Real Time Fuzzy Matching with Spark and Elastic Search

Slides PDF Video

Near duplicates are a big cause of concern in data analysis. Near similar records affect our ability to integrate data from multiple sources, perform credit checks, assess best leads by matching internal data with external data, adhere to compliance rules and create a holistic view of systems. This talk will discuss the way we leverage Apache Spark, machine learning and Elastic Search to provide real time fuzzy matching. Our application integrates Spark with Elastic Search to provide the user the ability to query a record to find other records in the system which are same or nearly similar to it. In this talk, I will discuss our creation and use of labeled data to learn similarity models. I will also discuss our integration of Spark and Elastic Search to create indices which are queried at real time to find the best matching records.

Photo of Sonal Goyal

About Sonal

Sonal is the founder, CEO at Nube Technologies (, a startup which makes tools for big data wrangling.
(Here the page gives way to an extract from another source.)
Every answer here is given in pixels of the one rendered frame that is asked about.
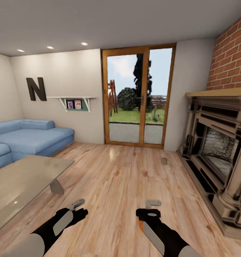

Nube’s product Reifier is built on Apache Spark and leverages machine learning to fuzzily match near similar entities and records. Sonal is the lead architect and developer for Reifier which is used by enterprises to find duplicates, cleanse records and achieve a 360 view of data. Previously, she also open sourced HIHO for Hadoop ETL and Crux reporting for Hbase at Github. Besides hi tech, she enjoys reading and crafting. Sonal holds a BTech from IIT Delhi.